- [Supplied records]:
# # # #

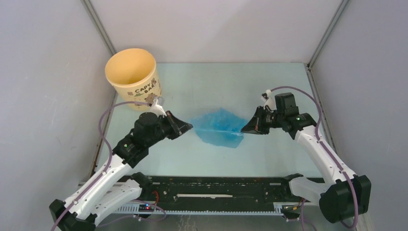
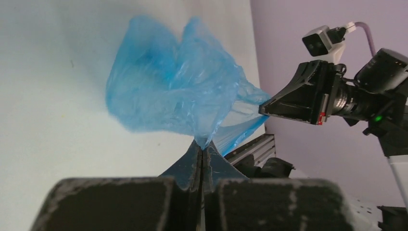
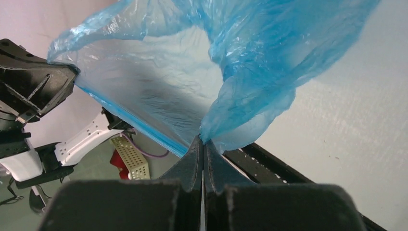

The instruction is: Put the trash bags into the trash bin

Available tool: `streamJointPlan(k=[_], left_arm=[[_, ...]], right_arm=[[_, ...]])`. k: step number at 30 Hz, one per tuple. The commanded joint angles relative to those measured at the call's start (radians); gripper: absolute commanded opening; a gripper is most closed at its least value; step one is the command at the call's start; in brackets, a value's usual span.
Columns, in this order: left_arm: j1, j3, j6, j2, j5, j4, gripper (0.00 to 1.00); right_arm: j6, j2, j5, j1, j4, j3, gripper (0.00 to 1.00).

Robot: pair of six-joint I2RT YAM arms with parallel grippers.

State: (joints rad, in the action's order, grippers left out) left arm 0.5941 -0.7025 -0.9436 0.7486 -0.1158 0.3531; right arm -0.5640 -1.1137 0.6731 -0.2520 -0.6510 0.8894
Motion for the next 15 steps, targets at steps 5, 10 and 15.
streamJointPlan(k=[5, 10, 15], left_arm=[[-0.027, -0.020, 0.013, 0.018, 0.022, 0.044, 0.05], [-0.027, -0.092, 0.133, 0.023, 0.060, 0.276, 0.53], [-0.027, -0.279, 0.278, 0.088, 0.145, 0.354, 1.00]], right_arm=[[0.136, 0.023, -0.064, 0.031, -0.115, 0.011, 0.00], [0.230, 0.038, -0.025, 0.009, -0.191, 0.005, 0.00], [0.265, 0.065, -0.026, -0.042, -0.241, -0.005, 0.00]])
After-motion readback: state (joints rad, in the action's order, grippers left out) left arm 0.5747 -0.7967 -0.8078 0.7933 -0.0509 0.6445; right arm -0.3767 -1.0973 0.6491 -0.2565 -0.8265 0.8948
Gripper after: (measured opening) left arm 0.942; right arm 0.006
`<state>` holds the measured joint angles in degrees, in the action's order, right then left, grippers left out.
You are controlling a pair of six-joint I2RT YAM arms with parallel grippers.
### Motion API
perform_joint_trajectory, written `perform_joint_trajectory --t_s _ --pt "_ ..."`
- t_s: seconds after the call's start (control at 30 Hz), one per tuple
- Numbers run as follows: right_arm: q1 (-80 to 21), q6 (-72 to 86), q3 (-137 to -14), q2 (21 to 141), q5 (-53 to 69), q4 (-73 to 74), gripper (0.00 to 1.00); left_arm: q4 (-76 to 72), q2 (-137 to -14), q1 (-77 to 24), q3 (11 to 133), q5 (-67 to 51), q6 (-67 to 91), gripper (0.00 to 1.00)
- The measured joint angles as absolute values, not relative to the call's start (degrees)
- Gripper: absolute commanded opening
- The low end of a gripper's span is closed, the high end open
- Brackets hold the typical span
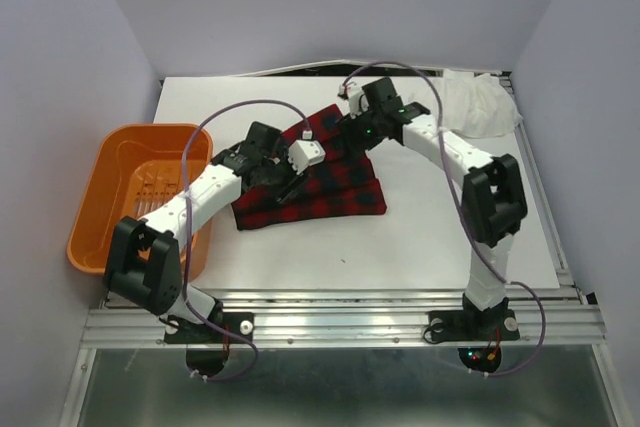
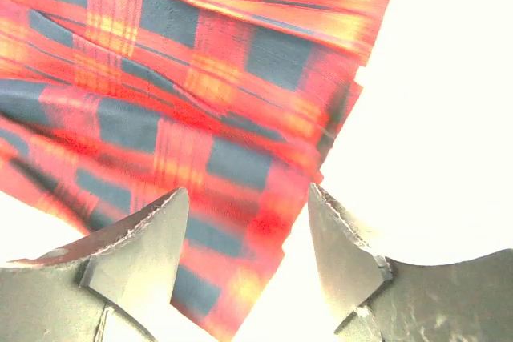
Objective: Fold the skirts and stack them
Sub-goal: Fold the skirt
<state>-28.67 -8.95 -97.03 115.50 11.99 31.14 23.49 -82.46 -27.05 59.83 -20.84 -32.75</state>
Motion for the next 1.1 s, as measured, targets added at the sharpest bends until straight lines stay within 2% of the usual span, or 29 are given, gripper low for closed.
perform_joint_trajectory --t_s 0.23,0.33,0.43,0.53,0.6,0.7,0.87,1.1 --pt "-27.49 -2.04 -84.03 97.95 12.62 31.48 0.63 24.58 -89.17 -22.33 63.81 -16.69 -37.04 0.56" --pt "-27.86 0.16 -77.67 96.42 15.49 32.88 0.59 27.38 -92.40 -20.23 63.90 -14.79 -40.62 0.54" --pt "-28.12 1.54 -71.40 98.41 18.92 35.00 0.56 29.76 -94.39 -18.72 63.90 -13.98 -43.97 0.48" --pt "-28.12 2.13 -68.29 101.03 21.32 36.32 0.52 31.29 -94.76 -18.63 63.90 -14.13 -46.50 0.33" --pt "-28.12 2.35 -67.85 102.72 21.69 36.82 0.51 31.86 -94.76 -18.74 63.90 -14.85 -47.64 0.17" --pt "-27.90 2.31 -67.99 104.68 20.75 36.23 0.49 32.42 -95.33 -19.59 63.86 -15.27 -47.97 0.00" --pt "-25.23 1.58 -71.33 108.07 18.85 35.94 0.47 32.16 -96.51 -23.57 62.46 -15.90 -47.24 0.00" --pt "-15.31 -1.50 -83.64 116.31 15.97 35.29 0.47 31.09 -98.06 -30.55 62.54 -20.99 -41.78 0.00"
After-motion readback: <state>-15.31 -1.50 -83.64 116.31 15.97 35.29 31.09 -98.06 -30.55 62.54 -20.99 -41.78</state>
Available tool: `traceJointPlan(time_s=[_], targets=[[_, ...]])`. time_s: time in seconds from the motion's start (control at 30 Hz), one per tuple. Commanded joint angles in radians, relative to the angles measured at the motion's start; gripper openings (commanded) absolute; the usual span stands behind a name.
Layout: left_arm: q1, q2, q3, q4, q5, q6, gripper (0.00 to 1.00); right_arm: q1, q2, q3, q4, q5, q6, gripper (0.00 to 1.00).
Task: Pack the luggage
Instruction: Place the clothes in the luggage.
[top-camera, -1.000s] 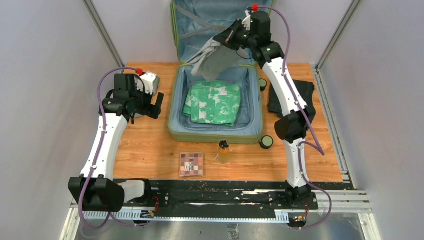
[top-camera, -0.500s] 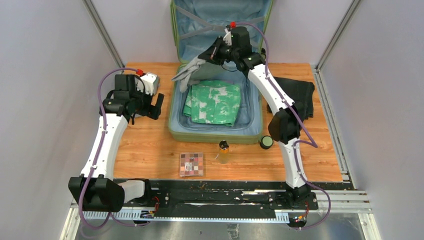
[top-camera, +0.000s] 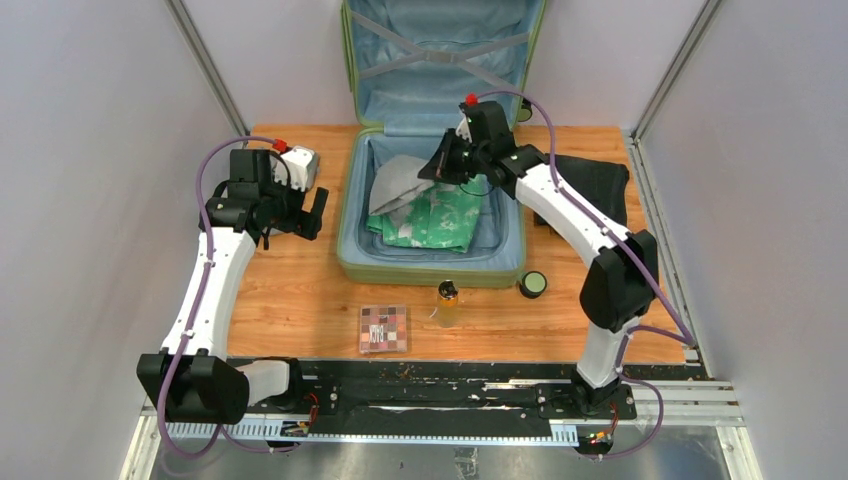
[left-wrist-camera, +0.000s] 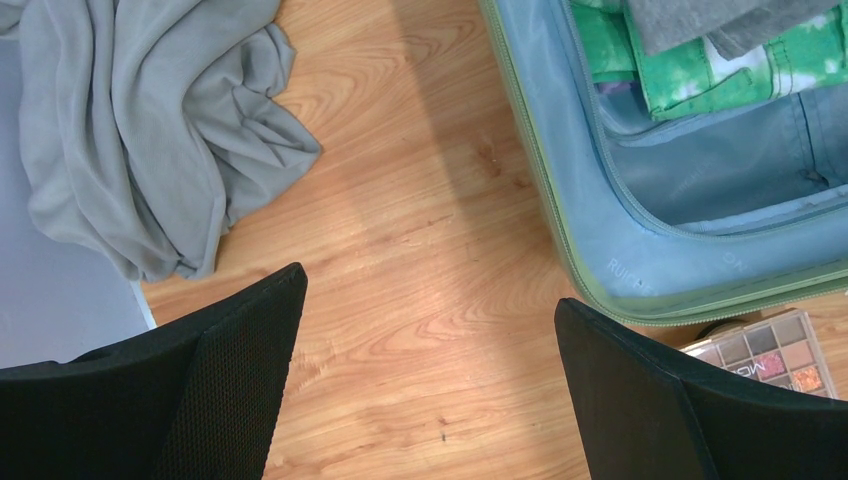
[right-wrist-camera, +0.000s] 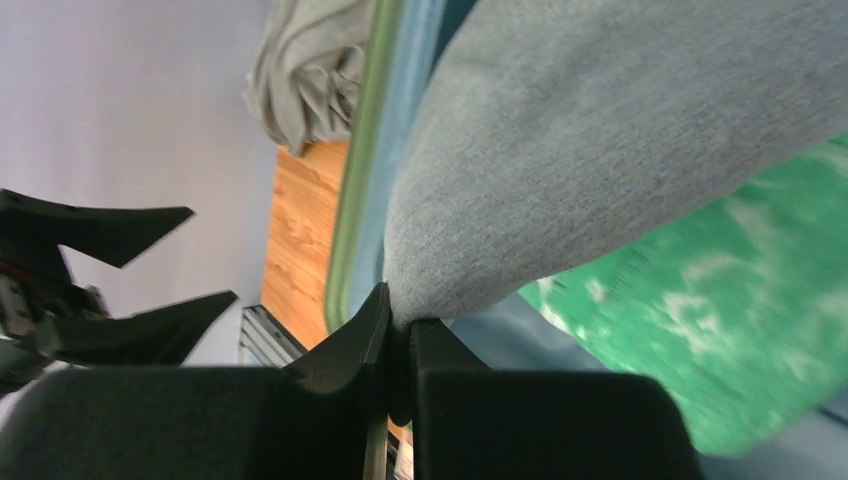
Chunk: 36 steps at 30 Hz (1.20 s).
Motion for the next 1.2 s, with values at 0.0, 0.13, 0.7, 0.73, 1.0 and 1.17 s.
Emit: traceJointPlan(time_s=[0.0,0.13,0.7,0.73,1.0,1.17], targets=[[0.006,-0.017,0.001,-0.007,0.006,0.001,1.0,0.022,-0.1,-0.135,0.003,0.113,-0.04,0.0],[0.006,-0.01,0.006,-0.007,0.019,-0.012,1.0,0.037,-0.12,-0.24,0.002,0.158,-0.018,0.0],[0.006,-0.006,0.019,-0.008,0.037,-0.015,1.0,-0.002,-0.079,-0.21,-0.346,0.262,-0.175,0.75],[0.006,-0.004,0.019,-0.007,0.043,-0.016,1.0,-0.019,-0.075,-0.194,-0.351,0.253,-0.178,0.75],[0.006,0.01,0.023,-0.009,0.074,-0.032,1.0,-0.136,0.138,0.064,-0.325,0.147,-0.184,0.75],[0.006,-0.005,0.01,-0.009,0.061,-0.014,1.0,-0.181,0.293,0.244,-0.336,0.086,-0.173,0.72]])
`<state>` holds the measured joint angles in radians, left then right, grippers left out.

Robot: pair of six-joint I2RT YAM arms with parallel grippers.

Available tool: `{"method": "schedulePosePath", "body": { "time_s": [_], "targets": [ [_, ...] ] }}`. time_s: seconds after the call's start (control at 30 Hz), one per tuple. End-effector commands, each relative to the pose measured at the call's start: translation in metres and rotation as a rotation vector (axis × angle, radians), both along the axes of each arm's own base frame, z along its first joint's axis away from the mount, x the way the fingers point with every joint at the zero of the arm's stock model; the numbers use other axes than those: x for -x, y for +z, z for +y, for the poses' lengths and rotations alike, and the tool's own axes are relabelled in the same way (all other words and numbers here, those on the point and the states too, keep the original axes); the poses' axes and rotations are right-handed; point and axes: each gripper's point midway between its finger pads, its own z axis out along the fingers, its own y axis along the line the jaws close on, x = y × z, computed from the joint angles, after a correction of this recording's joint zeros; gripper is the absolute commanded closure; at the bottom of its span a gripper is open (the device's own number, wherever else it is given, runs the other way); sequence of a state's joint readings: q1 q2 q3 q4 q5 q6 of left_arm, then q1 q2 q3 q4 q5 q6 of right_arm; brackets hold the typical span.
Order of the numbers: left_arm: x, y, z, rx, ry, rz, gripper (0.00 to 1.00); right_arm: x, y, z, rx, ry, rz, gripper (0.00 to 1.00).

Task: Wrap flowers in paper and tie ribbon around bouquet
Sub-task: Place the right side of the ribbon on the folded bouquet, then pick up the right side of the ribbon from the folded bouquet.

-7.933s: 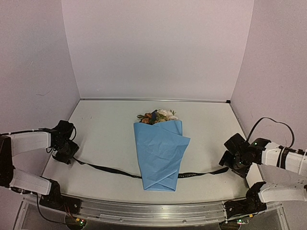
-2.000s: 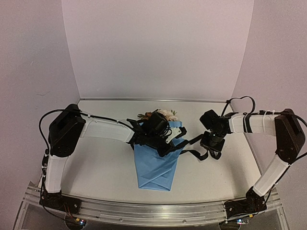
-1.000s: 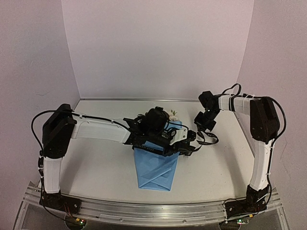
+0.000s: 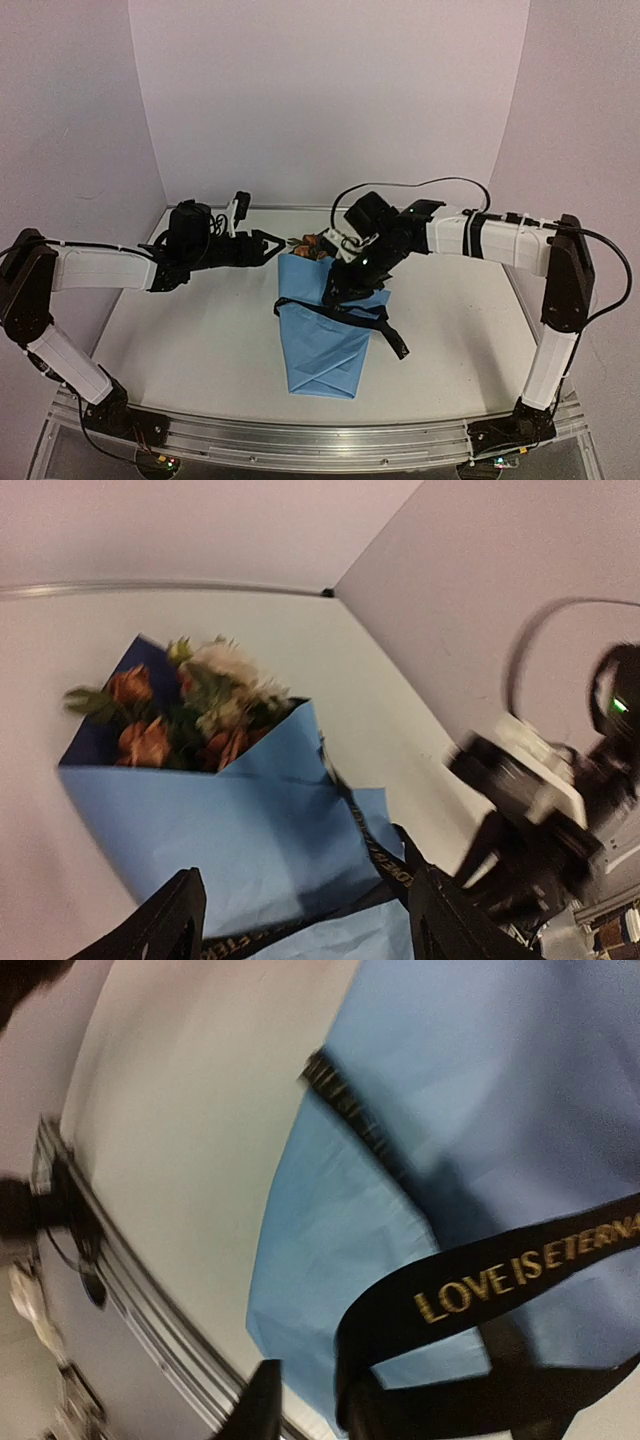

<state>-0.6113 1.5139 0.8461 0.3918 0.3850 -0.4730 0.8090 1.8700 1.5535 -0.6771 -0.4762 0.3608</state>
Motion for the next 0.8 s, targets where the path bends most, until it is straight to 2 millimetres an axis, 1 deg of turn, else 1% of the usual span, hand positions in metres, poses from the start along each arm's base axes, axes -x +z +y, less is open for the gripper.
{"method": "schedulePosePath", "body": {
  "time_s": [0.0,0.07,0.1,0.2,0.23,0.33,0.43,0.5,0.6,0.77],
  "targets": [
    [0.01,-0.034,0.011,-0.051,0.05,0.188,0.29,0.032,-0.031,-0.049,0.201,0.071,0.022,0.58],
    [0.009,-0.041,0.01,-0.083,0.044,0.209,0.29,0.028,-0.028,-0.057,0.22,0.026,0.001,0.41],
    [0.009,-0.044,0.009,-0.097,0.04,0.218,0.29,0.024,-0.025,-0.059,0.227,-0.001,-0.013,0.35],
    [0.009,-0.052,0.008,-0.124,0.028,0.243,0.32,0.009,-0.016,-0.062,0.245,-0.09,-0.053,0.26],
    [0.009,-0.057,0.008,-0.143,0.026,0.251,0.34,-0.001,-0.011,-0.061,0.255,-0.138,-0.073,0.25],
    [0.008,-0.065,0.012,-0.192,0.036,0.259,0.38,-0.024,-0.012,-0.068,0.339,-0.26,-0.093,0.25],
    [0.005,-0.071,0.017,-0.251,0.052,0.266,0.42,-0.044,-0.014,-0.074,0.404,-0.408,-0.094,0.36],
    [0.005,-0.073,0.019,-0.27,0.058,0.268,0.43,-0.055,-0.017,-0.08,0.437,-0.495,-0.113,0.36],
    [0.007,-0.071,0.019,-0.265,0.051,0.261,0.43,-0.067,-0.028,-0.084,0.462,-0.587,-0.111,0.37],
    [0.007,-0.069,0.019,-0.274,0.049,0.255,0.43,-0.081,-0.05,-0.08,0.434,-0.706,-0.04,0.38]
  ]
}}
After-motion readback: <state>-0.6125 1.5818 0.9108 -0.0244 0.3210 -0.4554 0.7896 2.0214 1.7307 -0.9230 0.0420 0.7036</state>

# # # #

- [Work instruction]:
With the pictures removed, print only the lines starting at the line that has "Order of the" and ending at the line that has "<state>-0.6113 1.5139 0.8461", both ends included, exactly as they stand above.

- [Exercise solution]:
Order of the numbers: left_arm: x, y, z, rx, ry, rz, gripper (0.00 to 1.00); right_arm: x, y, z, rx, ry, rz, gripper (0.00 to 1.00).

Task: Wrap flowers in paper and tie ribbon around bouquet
Sub-task: Place the right side of the ribbon on the folded bouquet, then pick up the right side of the ribbon from the folded bouquet.

-7.933s: 
-2.000s: 
-1.000s: 
+0.000s: 

<state>-0.6113 1.5139 0.8461 0.3918 0.3850 -0.4730 0.8090 1.8700 1.5535 -0.6771 -0.4762 0.3608</state>

The exercise is done, and nothing more is needed.